REQUIRED WORK
Make an exact copy of the listing underneath, skipping each picture.

________________________________________

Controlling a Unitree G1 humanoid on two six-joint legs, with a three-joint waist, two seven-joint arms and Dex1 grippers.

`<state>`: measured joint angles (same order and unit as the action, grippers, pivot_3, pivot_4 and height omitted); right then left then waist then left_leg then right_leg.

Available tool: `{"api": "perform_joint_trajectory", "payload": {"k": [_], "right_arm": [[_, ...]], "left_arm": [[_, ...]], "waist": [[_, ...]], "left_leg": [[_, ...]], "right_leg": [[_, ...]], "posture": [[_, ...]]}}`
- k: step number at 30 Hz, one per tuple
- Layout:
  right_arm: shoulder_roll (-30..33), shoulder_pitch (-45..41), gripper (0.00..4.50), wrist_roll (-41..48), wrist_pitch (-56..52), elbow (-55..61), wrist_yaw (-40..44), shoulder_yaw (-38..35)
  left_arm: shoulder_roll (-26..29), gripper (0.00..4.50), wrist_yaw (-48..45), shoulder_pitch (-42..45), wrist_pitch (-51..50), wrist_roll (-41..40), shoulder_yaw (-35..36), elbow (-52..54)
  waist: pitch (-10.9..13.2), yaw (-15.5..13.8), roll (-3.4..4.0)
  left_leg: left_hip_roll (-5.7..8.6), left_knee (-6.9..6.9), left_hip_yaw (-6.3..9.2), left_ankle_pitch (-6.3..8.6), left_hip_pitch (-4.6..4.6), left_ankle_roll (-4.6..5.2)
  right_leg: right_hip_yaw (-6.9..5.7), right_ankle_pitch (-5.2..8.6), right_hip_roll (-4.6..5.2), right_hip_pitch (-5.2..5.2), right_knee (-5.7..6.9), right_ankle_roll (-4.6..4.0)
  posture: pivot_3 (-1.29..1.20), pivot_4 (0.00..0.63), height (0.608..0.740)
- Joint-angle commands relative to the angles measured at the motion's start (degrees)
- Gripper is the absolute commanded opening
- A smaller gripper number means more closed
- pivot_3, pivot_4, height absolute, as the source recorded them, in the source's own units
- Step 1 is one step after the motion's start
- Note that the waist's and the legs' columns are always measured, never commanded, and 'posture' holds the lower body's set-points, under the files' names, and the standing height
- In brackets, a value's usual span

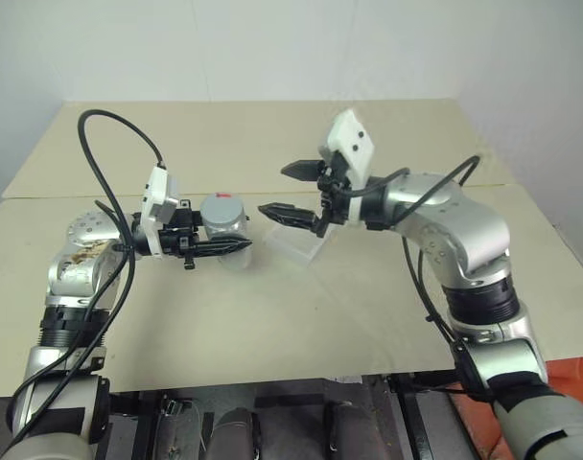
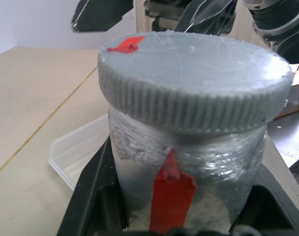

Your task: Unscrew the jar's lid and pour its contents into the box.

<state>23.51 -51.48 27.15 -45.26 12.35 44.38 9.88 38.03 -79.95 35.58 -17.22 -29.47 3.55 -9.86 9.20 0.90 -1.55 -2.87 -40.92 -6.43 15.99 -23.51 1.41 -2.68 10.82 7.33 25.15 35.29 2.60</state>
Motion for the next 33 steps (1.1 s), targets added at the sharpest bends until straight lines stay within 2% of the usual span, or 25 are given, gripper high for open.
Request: {"api": "perform_joint_trajectory", "payload": {"k": [1, 6, 22, 33], "right_arm": [[-1.10, -0.47, 4.48, 3.65, 0.08, 3.75, 1.34, -2.25], [-3.11, -1.23, 4.48, 4.40, 0.38, 4.33, 1.19, -0.66], [-10.97, -6.34, 4.48, -3.51, 5.08, -4.31, -1.03, 5.23], [-11.42, -6.61, 4.48, -6.43, 6.71, -8.23, -0.35, 5.00]], "left_arm": [[-0.24, 1.94, -0.12, 0.97, 0.79, -0.60, 0.47, 0.72], [-0.87, 1.94, -0.22, 1.86, 0.96, -0.28, 0.13, 0.23], [-0.92, 1.94, -0.70, 1.94, 1.71, -0.27, 0.44, 0.16], [0.02, 1.94, -0.22, 0.48, 1.27, -0.72, 1.15, 1.55]], "waist": [[0.00, 0.00, 0.00], [0.00, -0.08, 0.00], [0.00, -0.05, 0.00], [0.00, 0.05, 0.00]], "left_leg": [[0.00, 0.00, 0.00, 0.00, 0.00, 0.00], [0.00, -0.01, 0.00, 0.00, -0.01, 0.00], [0.01, -0.02, 0.00, -0.01, -0.01, -0.01], [0.00, -0.01, 0.00, -0.01, -0.01, -0.02]], "right_leg": [[0.00, 0.00, 0.00, 0.00, 0.00, 0.00], [0.00, 0.00, 0.00, 0.00, 0.00, 0.00], [-0.01, 0.00, 0.00, 0.00, 0.02, 0.00], [-0.01, 0.00, 0.00, 0.00, 0.02, 0.00]], "posture": [[0.00, 0.150, 0.740], [0.00, 0.150, 0.740], [0.00, 0.150, 0.740], [0.00, 0.150, 0.740]]}}
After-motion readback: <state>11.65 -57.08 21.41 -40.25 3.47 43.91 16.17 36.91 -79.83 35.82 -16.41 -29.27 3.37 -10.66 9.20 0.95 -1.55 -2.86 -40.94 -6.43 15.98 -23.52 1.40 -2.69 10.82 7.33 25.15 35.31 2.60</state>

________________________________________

RESULT
Controlling a Unitree G1 humanoid on two six-joint legs, with a three-joint waist, two seven-joint arms and Dex1 grippers.

`<state>`: measured joint angles (same order and unit as the action, grippers, pivot_3, pivot_4 and height omitted); right then left then waist then left_leg then right_leg.

Available tool: `{"api": "perform_joint_trajectory", "payload": {"k": [_], "right_arm": [[_, ...]], "left_arm": [[_, ...]], "waist": [[_, ...]], "left_leg": [[_, ...]], "right_leg": [[_, ...]], "posture": [[_, ...]]}}`
- k: step number at 30 Hz, one per tuple
- Layout:
  right_arm: shoulder_roll (-30..33), shoulder_pitch (-45..41), gripper (0.00..4.50), wrist_roll (-41..48), wrist_pitch (-56..52), elbow (-55..61), wrist_yaw (-40..44), shoulder_yaw (-38..35)
  left_arm: shoulder_roll (-26..29), gripper (0.00..4.50), wrist_yaw (-48..45), shoulder_pitch (-42..45), wrist_pitch (-51..50), wrist_roll (-41..40), shoulder_yaw (-35..36), elbow (-52..54)
  waist: pitch (-10.9..13.2), yaw (-15.5..13.8), roll (-3.4..4.0)
  left_leg: left_hip_roll (-5.7..8.6), left_knee (-6.9..6.9), left_hip_yaw (-6.3..9.2), left_ankle_pitch (-6.3..8.6), left_hip_pitch (-4.6..4.6), left_ankle_roll (-4.6..5.2)
  right_leg: right_hip_yaw (-6.9..5.7), right_ankle_pitch (-5.2..8.6), right_hip_roll (-4.6..5.2), right_hip_pitch (-5.2..5.2), right_knee (-5.7..6.9), right_ankle_roll (-4.6..4.0)
  posture: pivot_3 (-1.29..1.20), pivot_4 (0.00..0.63), height (0.608..0.740)
- Joint-angle commands relative to the angles measured at the motion's start (degrees)
- Gripper is the absolute commanded opening
- A smaller gripper number means more closed
- pivot_3, pivot_4, height absolute, as the source recorded them, in the source's own units
- Step 1 is one step after the motion's start
- Note that the waist's and the legs' columns are always measured, never commanded, and 'posture' holds the lower body's set-points, under the files' names, and the standing height
- In brackets, a value's usual span


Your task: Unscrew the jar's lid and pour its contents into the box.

<state>23.51 -51.48 27.15 -45.26 12.35 44.38 9.88 38.03 -79.95 35.58 -17.22 -29.47 3.55 -9.86 9.20 0.90 -1.55 -2.87 -40.92 -6.43 15.99 -23.51 1.41 -2.68 10.82 7.33 25.15 35.29 2.60</state>
Motion for the next 33 steps (1.1 s), targets added at the sharpest bends until straight lines stay within 2% of the usual span, or 25 are given, gripper high for open.
Request: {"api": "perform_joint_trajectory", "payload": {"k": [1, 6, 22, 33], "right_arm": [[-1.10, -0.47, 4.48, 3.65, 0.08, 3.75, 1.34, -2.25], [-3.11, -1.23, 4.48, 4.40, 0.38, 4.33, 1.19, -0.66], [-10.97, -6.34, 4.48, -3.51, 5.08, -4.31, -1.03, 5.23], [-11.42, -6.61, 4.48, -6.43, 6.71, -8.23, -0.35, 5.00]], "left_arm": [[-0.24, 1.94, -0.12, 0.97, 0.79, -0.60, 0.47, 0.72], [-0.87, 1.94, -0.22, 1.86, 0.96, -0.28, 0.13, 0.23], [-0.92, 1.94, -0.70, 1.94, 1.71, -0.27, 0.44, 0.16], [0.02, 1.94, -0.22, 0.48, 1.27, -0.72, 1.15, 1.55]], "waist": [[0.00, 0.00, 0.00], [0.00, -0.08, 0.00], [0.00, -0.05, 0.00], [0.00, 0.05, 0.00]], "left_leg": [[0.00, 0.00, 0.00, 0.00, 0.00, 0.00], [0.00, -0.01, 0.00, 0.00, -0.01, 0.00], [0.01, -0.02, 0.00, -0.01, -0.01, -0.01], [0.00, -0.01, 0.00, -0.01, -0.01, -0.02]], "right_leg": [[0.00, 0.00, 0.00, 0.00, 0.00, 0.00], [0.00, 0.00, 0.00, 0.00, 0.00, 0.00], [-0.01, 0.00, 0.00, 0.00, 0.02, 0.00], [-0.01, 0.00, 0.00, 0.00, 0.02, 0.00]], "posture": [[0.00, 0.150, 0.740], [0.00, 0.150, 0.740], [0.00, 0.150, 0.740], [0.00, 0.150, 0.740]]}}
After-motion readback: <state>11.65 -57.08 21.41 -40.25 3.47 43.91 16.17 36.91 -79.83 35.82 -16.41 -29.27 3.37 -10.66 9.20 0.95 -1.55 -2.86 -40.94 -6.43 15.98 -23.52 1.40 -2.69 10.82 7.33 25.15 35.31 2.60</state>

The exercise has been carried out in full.